Though he warns that “the job is a long way from being done,” so far, signs are positive. The company was declared the most creative agency in Sweden last year by Indakat, for the first time since it was acquired by MDC. Just last week, it released a spectacular campaign that stacked cars in huge towers, to highlight the environmental cost of automobiles.
That means “at least one pretty significant proof point, in our biggest market, our home. It’s really important we do well here.”
Southgate wants the agency to start bidding for more international briefs as a “small, global, but beautifully formed” challenger. “We can provide a credible alternative to a big traditional network because we are certainly the creative equal of anyone.”

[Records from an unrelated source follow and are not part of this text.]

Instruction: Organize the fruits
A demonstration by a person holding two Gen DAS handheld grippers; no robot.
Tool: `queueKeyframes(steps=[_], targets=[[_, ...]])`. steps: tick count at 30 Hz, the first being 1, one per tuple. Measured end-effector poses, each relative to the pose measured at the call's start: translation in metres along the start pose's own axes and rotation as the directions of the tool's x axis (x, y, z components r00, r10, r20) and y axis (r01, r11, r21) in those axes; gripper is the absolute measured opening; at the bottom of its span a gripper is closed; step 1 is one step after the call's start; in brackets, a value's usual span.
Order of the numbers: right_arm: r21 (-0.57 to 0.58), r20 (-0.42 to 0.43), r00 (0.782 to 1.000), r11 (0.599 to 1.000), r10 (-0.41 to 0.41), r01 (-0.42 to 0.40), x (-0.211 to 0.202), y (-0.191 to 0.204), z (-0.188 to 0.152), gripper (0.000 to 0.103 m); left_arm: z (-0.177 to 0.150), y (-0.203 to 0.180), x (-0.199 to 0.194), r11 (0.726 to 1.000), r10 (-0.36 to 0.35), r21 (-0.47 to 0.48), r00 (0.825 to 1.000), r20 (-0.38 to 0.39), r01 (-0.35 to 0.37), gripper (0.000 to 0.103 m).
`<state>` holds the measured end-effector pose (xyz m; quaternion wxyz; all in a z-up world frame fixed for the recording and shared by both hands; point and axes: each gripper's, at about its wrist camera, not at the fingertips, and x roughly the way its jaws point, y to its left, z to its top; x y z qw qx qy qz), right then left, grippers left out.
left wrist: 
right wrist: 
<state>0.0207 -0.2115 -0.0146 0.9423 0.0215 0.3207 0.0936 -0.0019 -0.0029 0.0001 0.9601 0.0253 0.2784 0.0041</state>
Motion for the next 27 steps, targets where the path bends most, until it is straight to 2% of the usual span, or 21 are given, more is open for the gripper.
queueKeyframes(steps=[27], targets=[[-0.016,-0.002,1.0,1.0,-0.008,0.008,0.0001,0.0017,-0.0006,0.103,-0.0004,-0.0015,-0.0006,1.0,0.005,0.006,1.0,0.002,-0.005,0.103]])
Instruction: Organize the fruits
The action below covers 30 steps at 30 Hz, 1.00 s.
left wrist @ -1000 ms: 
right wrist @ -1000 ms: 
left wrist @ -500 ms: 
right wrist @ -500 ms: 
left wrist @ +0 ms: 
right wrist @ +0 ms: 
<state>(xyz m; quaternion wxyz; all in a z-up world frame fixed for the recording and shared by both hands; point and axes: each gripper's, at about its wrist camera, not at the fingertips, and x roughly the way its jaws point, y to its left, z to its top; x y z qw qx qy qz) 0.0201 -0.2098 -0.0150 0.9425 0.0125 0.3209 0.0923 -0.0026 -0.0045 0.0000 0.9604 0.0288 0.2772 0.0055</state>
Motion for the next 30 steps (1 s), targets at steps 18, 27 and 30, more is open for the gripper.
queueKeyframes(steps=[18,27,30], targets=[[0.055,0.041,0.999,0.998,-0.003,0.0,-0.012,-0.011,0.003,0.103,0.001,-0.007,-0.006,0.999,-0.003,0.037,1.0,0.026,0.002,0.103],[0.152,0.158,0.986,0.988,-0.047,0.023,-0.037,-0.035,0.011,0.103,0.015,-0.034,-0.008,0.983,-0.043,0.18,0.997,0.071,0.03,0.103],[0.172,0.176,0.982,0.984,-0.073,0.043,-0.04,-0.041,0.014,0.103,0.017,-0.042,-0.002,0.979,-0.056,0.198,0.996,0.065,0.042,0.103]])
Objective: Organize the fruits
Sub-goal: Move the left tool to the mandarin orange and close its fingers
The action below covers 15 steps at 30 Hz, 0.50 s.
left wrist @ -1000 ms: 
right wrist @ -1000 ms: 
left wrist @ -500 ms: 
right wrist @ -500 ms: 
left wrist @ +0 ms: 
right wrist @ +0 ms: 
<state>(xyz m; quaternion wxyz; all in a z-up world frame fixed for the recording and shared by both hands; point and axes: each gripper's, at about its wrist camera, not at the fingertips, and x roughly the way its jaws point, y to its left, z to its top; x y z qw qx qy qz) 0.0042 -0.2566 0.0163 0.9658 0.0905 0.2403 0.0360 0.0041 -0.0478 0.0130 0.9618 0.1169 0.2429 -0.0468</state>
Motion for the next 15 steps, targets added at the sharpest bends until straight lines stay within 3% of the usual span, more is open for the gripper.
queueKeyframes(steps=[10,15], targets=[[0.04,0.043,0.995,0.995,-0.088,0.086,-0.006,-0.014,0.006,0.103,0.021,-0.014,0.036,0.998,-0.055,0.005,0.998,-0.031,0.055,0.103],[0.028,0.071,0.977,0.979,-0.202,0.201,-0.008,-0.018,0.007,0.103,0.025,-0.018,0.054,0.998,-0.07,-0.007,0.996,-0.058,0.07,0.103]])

But with a long-lasting recession in the offing at home – one which the Swedish finance ministry has predicted the country won’t fully recover from until 2025 – holding on to, and increasing billings from existing clients is also critical.
“Our priority for the last year has been keeping the clients we’ve got and growing them by showing either a broader set of capabilities or a broader geographic capability they might not have known about,” he says.
Fame machine
The agency’s latest move – a new service line dubbed ‘Fame’ – is designed to meet both of those problems. In part a response to higher demand for comms services from clients, it brings planning around earned and shared media distribution much earlier into the strategic process, a technique the agency has already used ad-hoc with some existing clients, but is rolling out as a discrete offering with a dedicated team hired away from competitors over the summer of 2022.
Southgate argues at its core, the agency hopes the new proposition can help stretch marketing krona and dollars to take regional clients worldwide. “Even really big Swedish clients have never had enough media budget to broadcast a message to the whole world, to achieve global fame. So you need to really make the most of the impact of a creative idea. Which is why this set up of having PR and comms strategy together with creative at the beginning was something that we felt was a really good thing.”
He hopes the product will be able to offer clients a repeat of the agency’s lauded 2013 Volvo spot. Back then, the sight of Jean Claude van Damme doing the splits between two big rigs went viral without any paid media spend. “From the beginning, we’re thinking not only about a great creative spark that can answer the brief, but how we will orchestrate and activate that spark.”
The project neatly brings together Southgate’s priorities: flexing Forsman’s international muscles, business units working together and a reinforced creative offer.
“We think it’s something that will make a big difference,” he concludes.